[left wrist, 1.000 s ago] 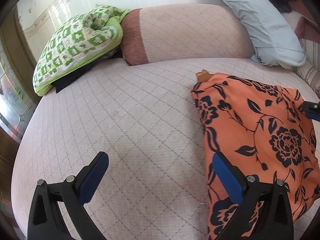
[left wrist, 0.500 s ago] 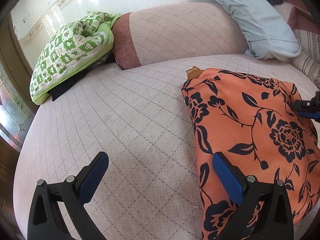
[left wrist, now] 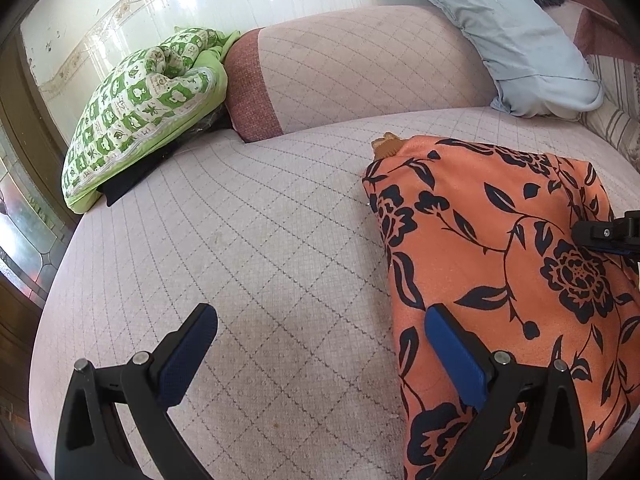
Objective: Fold small clothes
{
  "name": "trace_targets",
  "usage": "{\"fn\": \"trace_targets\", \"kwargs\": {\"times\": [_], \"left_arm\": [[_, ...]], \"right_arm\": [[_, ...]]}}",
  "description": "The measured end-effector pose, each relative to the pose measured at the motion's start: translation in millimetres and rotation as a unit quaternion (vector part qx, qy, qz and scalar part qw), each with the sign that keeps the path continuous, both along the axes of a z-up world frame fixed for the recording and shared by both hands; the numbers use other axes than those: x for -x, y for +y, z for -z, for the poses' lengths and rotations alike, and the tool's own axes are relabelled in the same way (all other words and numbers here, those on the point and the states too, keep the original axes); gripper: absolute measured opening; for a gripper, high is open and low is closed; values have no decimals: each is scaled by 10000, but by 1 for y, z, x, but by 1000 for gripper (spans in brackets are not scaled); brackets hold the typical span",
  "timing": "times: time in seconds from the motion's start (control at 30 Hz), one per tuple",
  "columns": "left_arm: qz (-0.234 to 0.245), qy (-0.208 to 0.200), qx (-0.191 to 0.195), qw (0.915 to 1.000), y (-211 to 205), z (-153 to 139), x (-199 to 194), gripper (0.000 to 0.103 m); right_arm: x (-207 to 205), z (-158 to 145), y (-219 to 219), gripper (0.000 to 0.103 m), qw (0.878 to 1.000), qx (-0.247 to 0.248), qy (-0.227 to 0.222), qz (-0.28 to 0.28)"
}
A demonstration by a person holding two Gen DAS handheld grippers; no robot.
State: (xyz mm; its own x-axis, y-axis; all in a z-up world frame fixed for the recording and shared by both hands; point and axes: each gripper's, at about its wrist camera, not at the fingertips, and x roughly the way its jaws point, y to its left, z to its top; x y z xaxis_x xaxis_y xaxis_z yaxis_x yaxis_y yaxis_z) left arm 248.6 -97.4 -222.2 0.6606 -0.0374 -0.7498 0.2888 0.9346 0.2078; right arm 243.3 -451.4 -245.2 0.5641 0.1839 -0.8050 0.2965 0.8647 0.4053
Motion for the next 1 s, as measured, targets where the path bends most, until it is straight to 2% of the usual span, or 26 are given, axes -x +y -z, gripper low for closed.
{"fn": "trace_targets", "kwargs": {"times": [0.3, 0.43, 0.57, 0.7, 0.83, 1.0], "left_arm": [[9, -208, 250, 9995, 3, -15, 5, 103], [177, -293, 318, 9989, -2, -19, 12, 103], [304, -237, 198, 9991, -10, -12, 16, 103], [405, -103, -205, 9989, -22, 7, 16, 103], [434, -164, -247, 9986, -24, 6, 19, 103], [425, -132, -203, 9988, -22, 6, 18, 103]], "right_arm": [[11, -20, 0, 25, 9992, -130, -377, -89], [11, -22, 8, 25, 9989, -208, -333, -245], [8, -16, 14, 25, 9994, -141, -170, -278], [1, 5, 15, 26, 9995, -102, 151, -265], [-2, 5, 21, 26, 9992, 104, 119, -372], [-1, 7, 19, 26, 9994, -19, 97, -346]]}}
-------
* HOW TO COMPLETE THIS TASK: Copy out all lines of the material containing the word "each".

* FINISHED TASK:
  "description": "The measured end-effector pose, each relative to the pose measured at the motion's start: translation in millimetres and rotation as a unit quaternion (vector part qx, qy, qz and scalar part qw), each with the sign that keeps the path continuous, both along the axes of a z-up world frame fixed for the recording and shared by both hands; the numbers use other axes than those: x for -x, y for +y, z for -z, for the poses' lengths and rotations alike, and the tool's own axes are relabelled in the same way (all other words and numbers here, those on the point and the states too, keep the original axes); gripper: absolute measured opening; for a gripper, high is open and low is closed; values have no decimals: each is scaled by 10000, but by 1 for y, z, x, but by 1000 for gripper (spans in brackets are not scaled); brackets hold the typical span",
State: (xyz mm; its own x-axis, y-axis; all in a z-up world frame fixed for the recording and shared by both hands; point and axes: each gripper's, at about its wrist camera, not at the fingertips, and x roughly the way its jaws point, y to its left, z to its top; x y z xaxis_x xaxis_y xaxis_z yaxis_x yaxis_y yaxis_z) left arm 248.6 -97.4 -222.2 0.6606 -0.0374 -0.7498 0.2888 0.9346 0.2078; right arm 243.3 -451.4 -245.2 0.5641 0.1839 -0.8050 0.2965 0.8647 0.4053

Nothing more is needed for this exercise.